TASK GOAL: For this exercise, the reply is the listing below, reproduced exactly.
DATA EXCERPT section start
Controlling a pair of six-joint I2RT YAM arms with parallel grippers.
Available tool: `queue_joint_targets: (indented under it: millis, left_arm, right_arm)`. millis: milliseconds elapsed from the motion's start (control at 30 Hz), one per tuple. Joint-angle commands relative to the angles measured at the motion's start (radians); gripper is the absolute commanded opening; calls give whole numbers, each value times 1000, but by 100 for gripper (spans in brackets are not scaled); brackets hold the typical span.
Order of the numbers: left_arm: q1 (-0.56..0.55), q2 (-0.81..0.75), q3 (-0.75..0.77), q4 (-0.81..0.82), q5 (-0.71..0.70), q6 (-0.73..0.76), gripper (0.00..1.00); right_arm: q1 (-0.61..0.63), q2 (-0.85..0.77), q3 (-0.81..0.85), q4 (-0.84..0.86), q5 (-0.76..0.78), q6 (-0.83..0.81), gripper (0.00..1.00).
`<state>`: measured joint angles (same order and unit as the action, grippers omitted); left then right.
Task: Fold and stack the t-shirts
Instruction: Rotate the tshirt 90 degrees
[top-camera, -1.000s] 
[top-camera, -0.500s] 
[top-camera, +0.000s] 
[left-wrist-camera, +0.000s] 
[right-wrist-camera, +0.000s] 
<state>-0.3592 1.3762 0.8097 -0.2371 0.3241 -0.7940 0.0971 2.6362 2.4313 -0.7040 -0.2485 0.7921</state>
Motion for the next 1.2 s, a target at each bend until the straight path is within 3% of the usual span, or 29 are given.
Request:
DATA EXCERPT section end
SOLUTION TO THE EXERCISE:
Controlling a pair of six-joint I2RT YAM arms with parallel grippers.
Available tool: `queue_joint_targets: (indented under it: millis, left_arm, right_arm)`. millis: milliseconds elapsed from the motion's start (control at 30 Hz), one per tuple. Joint-angle commands relative to the angles measured at the motion's start (radians); gripper is the absolute commanded opening; calls give whole numbers, each value times 1000, but by 100 for gripper (spans in brackets are not scaled); brackets hold the typical span.
Order of the numbers: left_arm: q1 (-0.56..0.55), q2 (-0.81..0.75), q3 (-0.75..0.77), q4 (-0.81..0.82), q5 (-0.71..0.70), q6 (-0.73..0.76), gripper (0.00..1.00); right_arm: q1 (-0.61..0.63), q2 (-0.85..0.77), q3 (-0.81..0.85), q4 (-0.84..0.86), q5 (-0.76..0.78), q6 (-0.83..0.81), gripper (0.00..1.00).
`<state>`: measured joint angles (same order and unit as the action, grippers omitted); left then right.
Task: Fold and stack the t-shirts
Instruction: Rotate the tshirt 90 degrees
[top-camera, -1.000s] 
[top-camera, -0.500s] 
[top-camera, +0.000s] 
[left-wrist-camera, +0.000s] 
[right-wrist-camera, +0.000s] 
<state>-0.3592 1.3762 0.8097 -0.2371 0.3241 -0.7940 0.0971 2.6362 2.4313 -0.7040 -0.2485 0.7921</state>
Motion for the next 1.2 s, a target at each bend until the straight path is within 3% of the usual span, or 29 are given.
Request:

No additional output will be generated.